We spend 100% of our time in our own company, and yet many of us may be surprised to realize that we don’t know or trust ourselves very well.
In fact, many of us are quite gifted about making sure that “who we really are” never has a chance to be heard. We turn on background noise—television, radio, the Internet, or the telephone—every time we have a quiet moment during which the inner voice could be heard. We seek outside of ourselves for our answers, instead of taking the time to go within and listen, inquire, and explore our own truth.
While we may be quite knowledgeable about the world outside of us—the world we have studied, trained in, or practiced—what about the inner world?
I remember once when I was young and on a date when the man asked me if I liked a certain painting in an art exhibit. I didn’t know how to answer. Not only was I afraid of saying the wrong thing (an opinion that didn’t match his), I truly didn’t know myself well enough to know whether I liked it or not. I didn’t trust myself enough to hold my opinion in the event that he didn’t feel the same way. I simply played the “I don’t know” card and asked what he thought. I offered nothing of myself in that exchange.
While I have the excuse that I was young at that time, many of us of all ages still fail to share ourselves with others due to lack of self-knowledge and self-awareness.
If we don’t know ourselves, guaranteed that others don’t know us either.
And, if we don’t trust ourselves, guaranteed that others shouldn’t either. We are too easily influenced by other people’s desires, choices and opinions.
One of the interesting aspects of being a “public figure” or “expert” in certain arenas is that during media interviews, we are constantly asked what we think about different situations. These questions force the self-inquiry of, what do I know or think about that and why? Am I so confident about what I believe that I am willing to go on the air and say so, or write it in a book or article? What is my evidence? This inquiry process requires constant questioning and analyzing of our beliefs and thoughts.
Here are some inward journey questions to explore to get to know yourself better or to reintroduce you to yourself:
What do you believe—about God, love, health, religion, spirituality? What do you really believe? Have you ever stopped to consider whether your beliefs are actually true? Have you ever questioned where your beliefs came from and if they are even really yours or whether they make any sense? Osho said, “The belief system becomes the barrier for your eyes, you cannot see the truth. The very desire to find the truth disappears.” Beliefs cause us to stop inquiring into the truth. I invite you to inquire into the truth your own beliefs.
What are your values? What qualities, characteristics, and principles do you stand for? It is just a happy accident to live in alignment with your values if you have never taken the time to identify them. By making a conscious list of the values that you claim as your own, you can consciously live in alignment with them.
What do you love? When are you the happiest? Sometimes we get so caught up in thinking about what is wrong, what we have to do, what is next on the “to do” list, that we forget to notice (or do) what we love. Sometimes we neglect to even notice when we are happy.

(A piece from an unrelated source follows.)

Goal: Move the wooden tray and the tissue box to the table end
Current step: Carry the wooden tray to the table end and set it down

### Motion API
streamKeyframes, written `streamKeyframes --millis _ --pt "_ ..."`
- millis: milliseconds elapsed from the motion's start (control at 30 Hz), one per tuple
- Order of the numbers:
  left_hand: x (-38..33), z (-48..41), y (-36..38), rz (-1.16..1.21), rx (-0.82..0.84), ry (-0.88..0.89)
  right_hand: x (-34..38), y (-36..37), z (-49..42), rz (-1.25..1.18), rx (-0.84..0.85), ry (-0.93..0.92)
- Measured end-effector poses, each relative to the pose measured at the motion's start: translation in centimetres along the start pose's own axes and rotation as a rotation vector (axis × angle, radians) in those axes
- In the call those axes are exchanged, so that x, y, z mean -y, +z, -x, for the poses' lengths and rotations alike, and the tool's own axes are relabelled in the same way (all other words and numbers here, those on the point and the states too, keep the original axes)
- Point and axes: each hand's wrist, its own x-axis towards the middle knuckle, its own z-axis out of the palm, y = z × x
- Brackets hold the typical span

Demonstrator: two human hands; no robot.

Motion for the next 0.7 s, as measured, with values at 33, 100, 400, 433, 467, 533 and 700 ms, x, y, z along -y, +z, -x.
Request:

What parts of yourself still need healing? The things we still need to resolve are the things that still evoke emotion. If we are still angry, hurt or ashamed by something from our past, it still needs healing.
What aspects of yourself to you love, admire and appreciate? We are so quick to find fault with ourselves. Acknowledge your strengths, talents, successes, achievements, friendships, relationships, attitude—what are you thankful for in yourself?
Explore with yourself the very same questions you might explore with a new friend or sweetheart—what are your favorites? Interests? Passions? What’s on your “bucket list”?
When we take the time to know ourselves more thoroughly, not only do we improve our ability to create healthier relationships, but we also better position ourselves to live in integrity.
Then, in our moments of being alone, we may enjoy our own company enough to turn down the external noise and turn up the inner wisdom.